The Web special remote could possibly be improved by detecting when URLs reference a Youtube video page and using youtube-dl instead of wget to download the page. Youtube-dl can also handle several other video sites such as vimeo.com and blip.tv, so if this idea were to be implemented, it might make sense to borrow the regular expressions that youtube-dl uses to identify video URLs. A quick grep through the youtube-dl source for the identifier _VALID_URL should find those regexes (in Python's regex format).
This is something I've thought about doing for a while.. Two things I have not figured out:
- Seems that this should really be user-configurable or a plugin system, to handle more than just this one case.

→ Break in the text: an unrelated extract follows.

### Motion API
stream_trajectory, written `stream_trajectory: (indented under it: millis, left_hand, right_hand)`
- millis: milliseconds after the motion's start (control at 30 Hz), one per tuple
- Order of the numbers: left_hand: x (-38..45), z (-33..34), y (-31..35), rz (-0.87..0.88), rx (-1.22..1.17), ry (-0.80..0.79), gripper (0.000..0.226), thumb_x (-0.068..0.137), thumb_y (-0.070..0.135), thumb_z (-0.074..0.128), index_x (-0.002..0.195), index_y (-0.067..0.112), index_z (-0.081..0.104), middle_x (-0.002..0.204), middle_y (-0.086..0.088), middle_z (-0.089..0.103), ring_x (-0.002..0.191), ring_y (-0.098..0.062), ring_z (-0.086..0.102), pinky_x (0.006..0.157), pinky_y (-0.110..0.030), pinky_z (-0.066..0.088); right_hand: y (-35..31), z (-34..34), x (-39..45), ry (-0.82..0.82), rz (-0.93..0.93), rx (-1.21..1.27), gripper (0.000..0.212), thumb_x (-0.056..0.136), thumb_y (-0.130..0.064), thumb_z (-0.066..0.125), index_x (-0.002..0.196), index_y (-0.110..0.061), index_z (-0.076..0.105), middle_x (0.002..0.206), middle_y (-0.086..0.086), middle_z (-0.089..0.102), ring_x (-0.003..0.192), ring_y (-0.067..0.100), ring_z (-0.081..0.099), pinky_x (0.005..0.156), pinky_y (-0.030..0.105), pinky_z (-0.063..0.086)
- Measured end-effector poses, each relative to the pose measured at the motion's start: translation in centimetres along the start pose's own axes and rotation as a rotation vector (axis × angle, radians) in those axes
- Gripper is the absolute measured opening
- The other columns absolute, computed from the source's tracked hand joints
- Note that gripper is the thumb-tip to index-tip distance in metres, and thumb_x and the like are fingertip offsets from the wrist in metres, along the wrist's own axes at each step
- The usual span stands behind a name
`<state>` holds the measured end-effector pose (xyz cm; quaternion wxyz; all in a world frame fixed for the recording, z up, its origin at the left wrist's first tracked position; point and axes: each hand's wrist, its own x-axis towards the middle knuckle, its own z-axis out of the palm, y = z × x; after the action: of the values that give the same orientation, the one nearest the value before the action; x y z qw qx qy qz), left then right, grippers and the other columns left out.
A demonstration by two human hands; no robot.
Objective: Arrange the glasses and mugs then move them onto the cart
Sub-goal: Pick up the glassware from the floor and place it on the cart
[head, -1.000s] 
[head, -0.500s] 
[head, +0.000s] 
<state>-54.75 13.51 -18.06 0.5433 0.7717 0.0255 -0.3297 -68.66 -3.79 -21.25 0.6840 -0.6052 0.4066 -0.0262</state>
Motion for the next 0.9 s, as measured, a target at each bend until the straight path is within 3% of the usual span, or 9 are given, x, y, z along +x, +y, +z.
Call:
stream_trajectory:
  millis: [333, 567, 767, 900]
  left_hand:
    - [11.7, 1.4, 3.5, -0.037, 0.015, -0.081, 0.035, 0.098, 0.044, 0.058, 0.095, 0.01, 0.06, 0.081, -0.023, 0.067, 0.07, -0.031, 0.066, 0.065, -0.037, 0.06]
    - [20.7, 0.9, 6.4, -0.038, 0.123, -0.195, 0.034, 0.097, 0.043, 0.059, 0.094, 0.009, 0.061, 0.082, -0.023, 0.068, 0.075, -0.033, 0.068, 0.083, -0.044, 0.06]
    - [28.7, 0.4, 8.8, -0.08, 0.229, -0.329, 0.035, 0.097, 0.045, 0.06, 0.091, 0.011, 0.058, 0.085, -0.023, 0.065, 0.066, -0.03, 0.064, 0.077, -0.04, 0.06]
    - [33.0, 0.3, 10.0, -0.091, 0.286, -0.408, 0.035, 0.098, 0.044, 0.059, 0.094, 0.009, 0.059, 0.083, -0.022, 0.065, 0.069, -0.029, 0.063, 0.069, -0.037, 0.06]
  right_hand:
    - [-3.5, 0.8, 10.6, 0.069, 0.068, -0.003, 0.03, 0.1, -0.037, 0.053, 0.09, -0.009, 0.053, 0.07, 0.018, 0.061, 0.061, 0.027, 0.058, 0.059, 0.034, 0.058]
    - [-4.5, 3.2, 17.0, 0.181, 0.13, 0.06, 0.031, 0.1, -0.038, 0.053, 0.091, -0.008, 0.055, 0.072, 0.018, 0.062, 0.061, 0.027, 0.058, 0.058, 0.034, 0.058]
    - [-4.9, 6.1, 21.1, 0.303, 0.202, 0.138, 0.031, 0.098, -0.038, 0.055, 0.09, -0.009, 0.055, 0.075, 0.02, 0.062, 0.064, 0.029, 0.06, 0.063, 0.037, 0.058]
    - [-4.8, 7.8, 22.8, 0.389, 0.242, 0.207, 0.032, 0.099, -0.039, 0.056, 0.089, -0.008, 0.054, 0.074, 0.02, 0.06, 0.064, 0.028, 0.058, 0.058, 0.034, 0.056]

- Youtube-dl breaks from time to time, I really trust these urls a lot less than regular urls. Perhaps per-url trust levels are called for by this.
--Joey
One way to handle the configuration might be with regular expressions. If the URL matches regex A, handle it with downloader A' (with option set A''). If the URL matches regex B, handle it with downloader B' and option set B''. And so on. Then if nothing is matched, the default downloader is wget/curl.
In my experience, youtube-dl breakages are fixed relatively quickly; a much more serious problem from a trust standpoint is that Youtube videos often disappear. Sometimes due to a legitimate copyright claim, sometimes due to illegitimate copyright claims. (I've seen both happen). Or because the video uploader decided to upload other videos that violated copyright, and Youtube closed his/her account, thereby removing all his/her videos from the Web. Youtube is definitely an untrustworthy repository as far as "the file will still be there later on" is concerned. Perhaps a default trust relationship could go along with the regexes? URLs matching regex A are semitrusted, while URLs matching regex B are untrusted.